La casa del paramo
La casa del paramo Acordaron visitarle una semana después, ese mismo día; y siguieron hablando un poco más del colegio donde habría de estudiar Edward. Luego bromearon sobre las excelencias de Maggie, y el señor Buxton, antes de despedirse, preguntó a la pequeña si iría a vivir con él cuando volviera a necesitar una criada. Su visita había sido todo un acontecimiento, y no hicieron demasiados esfuerzos para volver a sus ocupaciones diarias. Nancy fue a la sala a escuchar y discutir los planes propuestos. Ned, que no estaba muy seguro de si quería ir o no a un internado, se sintió muy ofendido cuando la anciana sirvienta hizo el siguiente comentario:
—Ha llegado el momento de que Edward se vaya. Así aprenderá cuál es su sitio, algo que, en mi opinión, tanto él como otros tienden a olvidar en esta casa.
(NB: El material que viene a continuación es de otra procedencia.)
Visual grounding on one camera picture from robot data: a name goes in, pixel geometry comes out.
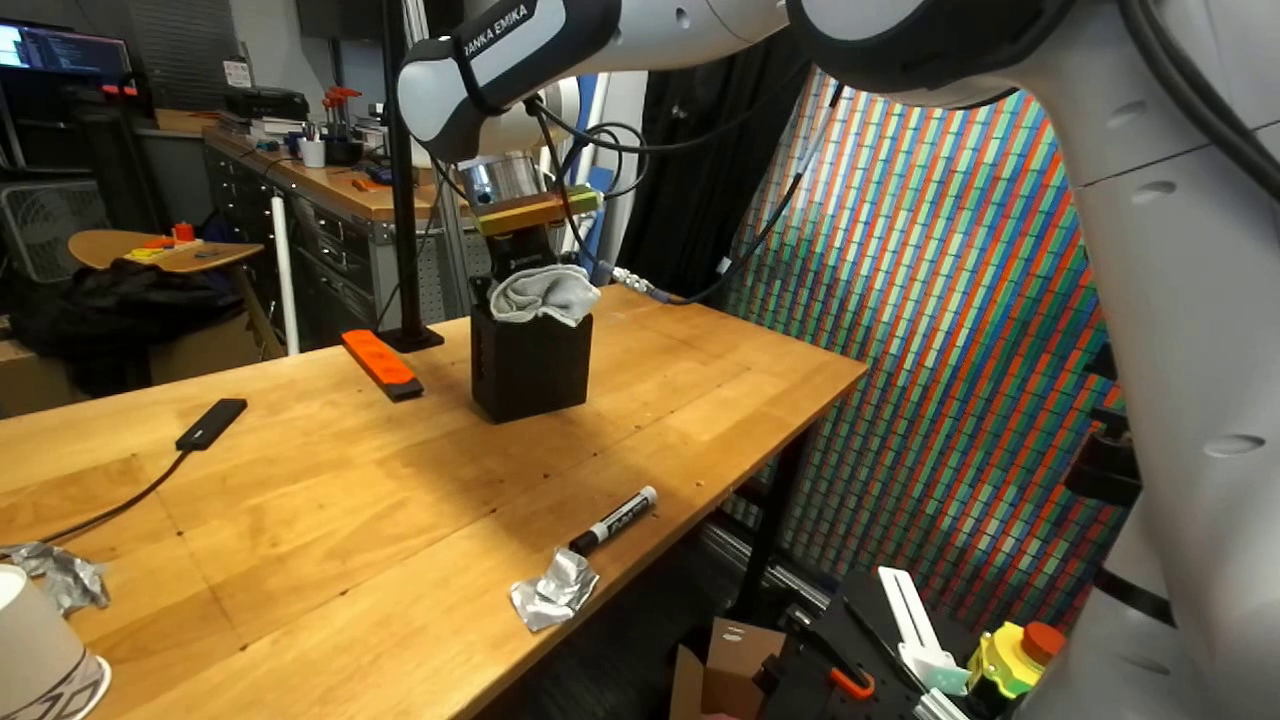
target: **black box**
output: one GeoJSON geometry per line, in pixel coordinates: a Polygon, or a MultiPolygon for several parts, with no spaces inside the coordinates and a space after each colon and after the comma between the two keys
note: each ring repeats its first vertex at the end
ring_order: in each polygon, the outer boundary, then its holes
{"type": "Polygon", "coordinates": [[[593,315],[563,327],[553,315],[501,322],[473,305],[473,397],[489,418],[506,424],[590,399],[593,315]]]}

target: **marker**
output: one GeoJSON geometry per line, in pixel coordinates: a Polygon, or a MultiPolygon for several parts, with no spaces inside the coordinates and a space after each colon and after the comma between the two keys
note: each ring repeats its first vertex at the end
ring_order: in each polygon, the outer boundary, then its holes
{"type": "Polygon", "coordinates": [[[607,544],[626,527],[634,527],[650,506],[655,505],[655,487],[643,483],[634,499],[626,499],[617,511],[586,527],[568,547],[580,554],[593,554],[593,547],[607,544]]]}

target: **patterned fabric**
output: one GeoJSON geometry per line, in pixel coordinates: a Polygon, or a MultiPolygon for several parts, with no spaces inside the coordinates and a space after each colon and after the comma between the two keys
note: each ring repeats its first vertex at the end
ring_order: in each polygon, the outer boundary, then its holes
{"type": "Polygon", "coordinates": [[[813,77],[750,226],[810,180],[728,313],[869,360],[816,427],[786,547],[824,575],[900,564],[963,623],[1061,619],[1121,511],[1061,487],[1116,388],[1061,140],[1034,95],[900,106],[813,77]]]}

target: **white cup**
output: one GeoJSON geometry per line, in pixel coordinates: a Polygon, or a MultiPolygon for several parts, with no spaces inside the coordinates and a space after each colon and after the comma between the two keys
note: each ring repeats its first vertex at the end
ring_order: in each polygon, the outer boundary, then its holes
{"type": "Polygon", "coordinates": [[[321,137],[301,137],[297,153],[306,156],[309,168],[325,168],[325,140],[321,137]]]}
{"type": "Polygon", "coordinates": [[[25,569],[0,564],[0,717],[87,717],[112,666],[83,650],[69,619],[25,569]]]}

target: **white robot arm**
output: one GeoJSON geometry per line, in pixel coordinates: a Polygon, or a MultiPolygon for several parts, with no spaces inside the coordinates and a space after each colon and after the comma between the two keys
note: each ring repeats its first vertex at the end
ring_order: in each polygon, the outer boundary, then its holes
{"type": "Polygon", "coordinates": [[[463,160],[483,115],[555,77],[786,27],[909,103],[1029,87],[1063,137],[1144,495],[1023,717],[1280,717],[1280,4],[496,0],[418,38],[401,106],[463,160]]]}

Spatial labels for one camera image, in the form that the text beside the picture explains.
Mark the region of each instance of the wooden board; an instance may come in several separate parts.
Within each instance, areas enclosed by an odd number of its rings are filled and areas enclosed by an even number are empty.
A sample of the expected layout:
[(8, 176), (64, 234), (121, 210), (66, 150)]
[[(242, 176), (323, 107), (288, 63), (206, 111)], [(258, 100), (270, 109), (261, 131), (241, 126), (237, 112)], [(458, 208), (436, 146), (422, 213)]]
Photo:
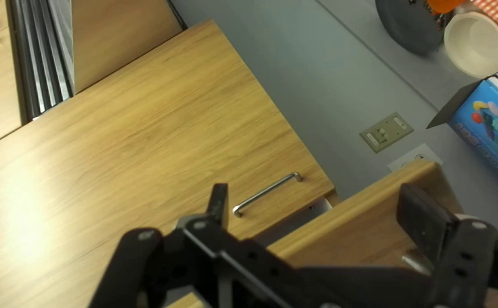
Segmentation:
[(75, 93), (181, 30), (165, 0), (71, 0), (71, 23)]

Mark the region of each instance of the colorful package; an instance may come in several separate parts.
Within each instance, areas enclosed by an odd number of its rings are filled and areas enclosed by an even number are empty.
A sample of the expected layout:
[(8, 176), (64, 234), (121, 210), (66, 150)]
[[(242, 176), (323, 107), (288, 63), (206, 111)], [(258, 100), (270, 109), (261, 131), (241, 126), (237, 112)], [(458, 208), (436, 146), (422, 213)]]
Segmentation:
[(429, 126), (448, 122), (498, 170), (498, 75), (460, 88)]

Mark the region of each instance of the metal handle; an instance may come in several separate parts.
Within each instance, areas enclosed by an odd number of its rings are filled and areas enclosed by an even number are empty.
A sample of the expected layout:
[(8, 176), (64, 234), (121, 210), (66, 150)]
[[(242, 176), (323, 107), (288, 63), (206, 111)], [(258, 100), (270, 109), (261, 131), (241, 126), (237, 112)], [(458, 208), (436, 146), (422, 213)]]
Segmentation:
[(246, 199), (242, 199), (241, 203), (234, 205), (234, 206), (232, 206), (232, 213), (234, 213), (235, 217), (242, 217), (242, 211), (241, 211), (241, 210), (242, 210), (244, 206), (247, 206), (251, 201), (261, 198), (263, 194), (270, 193), (271, 189), (275, 189), (276, 186), (283, 184), (285, 181), (288, 181), (288, 179), (292, 179), (292, 177), (295, 177), (297, 181), (302, 179), (299, 172), (288, 172), (287, 176), (283, 176), (283, 177), (280, 177), (280, 179), (270, 182), (270, 184), (265, 186), (263, 189), (253, 193), (249, 198), (246, 198)]

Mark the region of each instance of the electrical outlet cover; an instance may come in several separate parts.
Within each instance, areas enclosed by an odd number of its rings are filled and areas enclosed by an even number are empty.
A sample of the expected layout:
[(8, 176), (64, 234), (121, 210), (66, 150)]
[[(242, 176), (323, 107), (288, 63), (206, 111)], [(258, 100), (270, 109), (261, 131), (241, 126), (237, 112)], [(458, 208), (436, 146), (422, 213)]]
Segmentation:
[(412, 126), (398, 112), (391, 112), (367, 129), (360, 131), (360, 136), (374, 152), (379, 152), (410, 131), (413, 131)]

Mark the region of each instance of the white cup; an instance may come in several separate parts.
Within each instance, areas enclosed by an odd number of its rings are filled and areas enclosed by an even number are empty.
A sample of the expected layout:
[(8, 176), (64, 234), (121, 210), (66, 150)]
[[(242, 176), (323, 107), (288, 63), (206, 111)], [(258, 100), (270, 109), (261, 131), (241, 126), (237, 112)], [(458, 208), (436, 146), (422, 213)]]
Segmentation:
[(470, 76), (498, 71), (498, 25), (482, 13), (456, 13), (444, 28), (442, 44), (453, 64)]

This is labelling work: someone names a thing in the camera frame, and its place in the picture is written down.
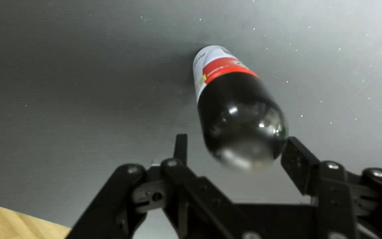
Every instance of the screw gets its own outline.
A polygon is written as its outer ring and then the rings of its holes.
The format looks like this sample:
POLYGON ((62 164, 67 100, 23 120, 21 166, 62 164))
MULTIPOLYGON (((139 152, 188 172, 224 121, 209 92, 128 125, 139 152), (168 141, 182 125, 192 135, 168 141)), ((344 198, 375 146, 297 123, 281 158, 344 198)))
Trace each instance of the screw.
POLYGON ((139 169, 136 168, 136 166, 128 166, 127 168, 127 173, 128 174, 135 174, 135 173, 137 173, 139 172, 139 169))
POLYGON ((338 170, 339 166, 336 164, 327 164, 327 169, 331 169, 331 170, 338 170))
POLYGON ((175 160, 169 160, 168 162, 167 162, 167 166, 169 166, 169 168, 175 168, 177 165, 177 162, 175 161, 175 160))
POLYGON ((373 177, 382 178, 382 172, 380 170, 372 170, 373 177))
POLYGON ((347 239, 347 237, 334 231, 327 234, 327 239, 347 239))
POLYGON ((261 239, 261 237, 254 231, 245 231, 242 239, 261 239))

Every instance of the dark soda bottle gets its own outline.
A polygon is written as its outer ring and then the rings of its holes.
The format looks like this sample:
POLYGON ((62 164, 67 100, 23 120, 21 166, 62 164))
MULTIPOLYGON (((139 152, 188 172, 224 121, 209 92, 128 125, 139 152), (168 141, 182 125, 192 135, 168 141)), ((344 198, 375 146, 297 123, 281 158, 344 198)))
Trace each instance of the dark soda bottle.
POLYGON ((202 48, 192 64, 204 142, 221 164, 261 169, 282 153, 287 127, 262 81, 225 48, 202 48))

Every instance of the gray background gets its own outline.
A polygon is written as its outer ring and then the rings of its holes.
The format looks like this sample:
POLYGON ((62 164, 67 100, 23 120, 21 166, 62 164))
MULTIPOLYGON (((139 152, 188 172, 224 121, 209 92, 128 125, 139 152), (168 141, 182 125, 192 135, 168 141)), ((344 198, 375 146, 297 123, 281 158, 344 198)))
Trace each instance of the gray background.
MULTIPOLYGON (((0 205, 71 226, 115 166, 167 158, 180 132, 232 200, 305 202, 278 162, 206 154, 190 83, 206 44, 262 76, 319 158, 382 166, 382 2, 0 0, 0 205)), ((155 213, 136 238, 168 227, 155 213)))

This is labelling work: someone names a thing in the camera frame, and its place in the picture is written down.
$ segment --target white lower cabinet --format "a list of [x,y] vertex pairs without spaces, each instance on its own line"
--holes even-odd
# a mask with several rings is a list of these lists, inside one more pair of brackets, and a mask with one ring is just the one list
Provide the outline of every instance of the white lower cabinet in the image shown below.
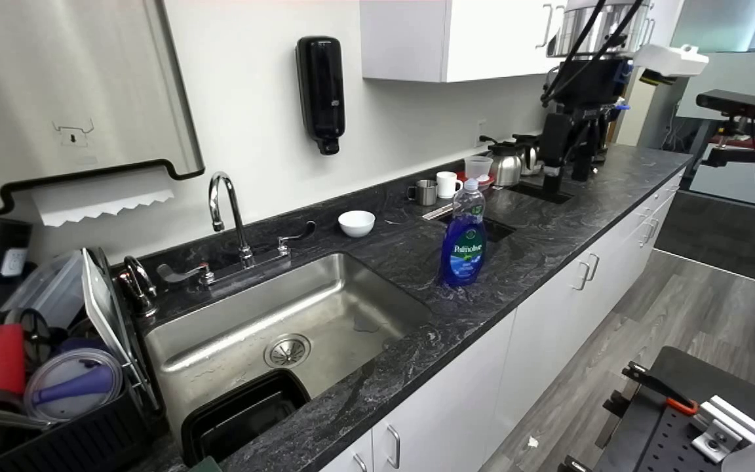
[[347,450],[341,450],[332,463],[325,463],[325,472],[372,472],[372,434],[362,434],[354,441]]
[[679,175],[352,444],[325,472],[481,469],[645,271]]

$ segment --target dish soap bottle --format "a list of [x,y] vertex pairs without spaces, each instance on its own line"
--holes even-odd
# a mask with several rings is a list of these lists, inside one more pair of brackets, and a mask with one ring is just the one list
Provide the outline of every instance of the dish soap bottle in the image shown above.
[[477,280],[486,263],[486,195],[470,177],[455,196],[455,218],[442,243],[442,280],[451,288]]

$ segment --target sink drain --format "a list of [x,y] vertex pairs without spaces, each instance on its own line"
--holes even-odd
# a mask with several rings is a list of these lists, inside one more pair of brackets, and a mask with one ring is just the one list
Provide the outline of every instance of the sink drain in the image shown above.
[[287,366],[296,364],[311,356],[311,339],[300,332],[279,335],[267,348],[266,348],[266,361],[270,366]]

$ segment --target gray floor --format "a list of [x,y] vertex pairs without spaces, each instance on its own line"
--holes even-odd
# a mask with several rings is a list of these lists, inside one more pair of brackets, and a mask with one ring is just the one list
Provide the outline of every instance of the gray floor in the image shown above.
[[595,441],[608,419],[604,400],[626,386],[619,369],[630,360],[654,364],[661,345],[684,348],[755,383],[755,280],[657,251],[486,472],[553,472],[567,454],[595,463]]

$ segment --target stainless steel sink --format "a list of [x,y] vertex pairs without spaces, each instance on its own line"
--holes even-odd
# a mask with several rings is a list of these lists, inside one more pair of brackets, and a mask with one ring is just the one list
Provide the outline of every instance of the stainless steel sink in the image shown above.
[[145,335],[170,431],[267,369],[314,398],[404,339],[426,307],[347,254],[295,267]]
Continuaron las discusiones y los preparativos en relación con su vestuario. Y entonces hablaron del día que pasarían en casa del señor Buxton, algo que a la señora Browne turbaba sobremanera, pues, cuando pensaba en volver a mezclarse con el mundo, le embargaba cierto sentimiento de veleidad y de culpa. Sin embargo, a Nancy le parecía bien esa visita: era «muy bueno para todos», «justo lo que se debía hacer», y «beneficioso para los niños».
—Sí, Nancy, lo he hecho por ellos —dijo la señora Browne.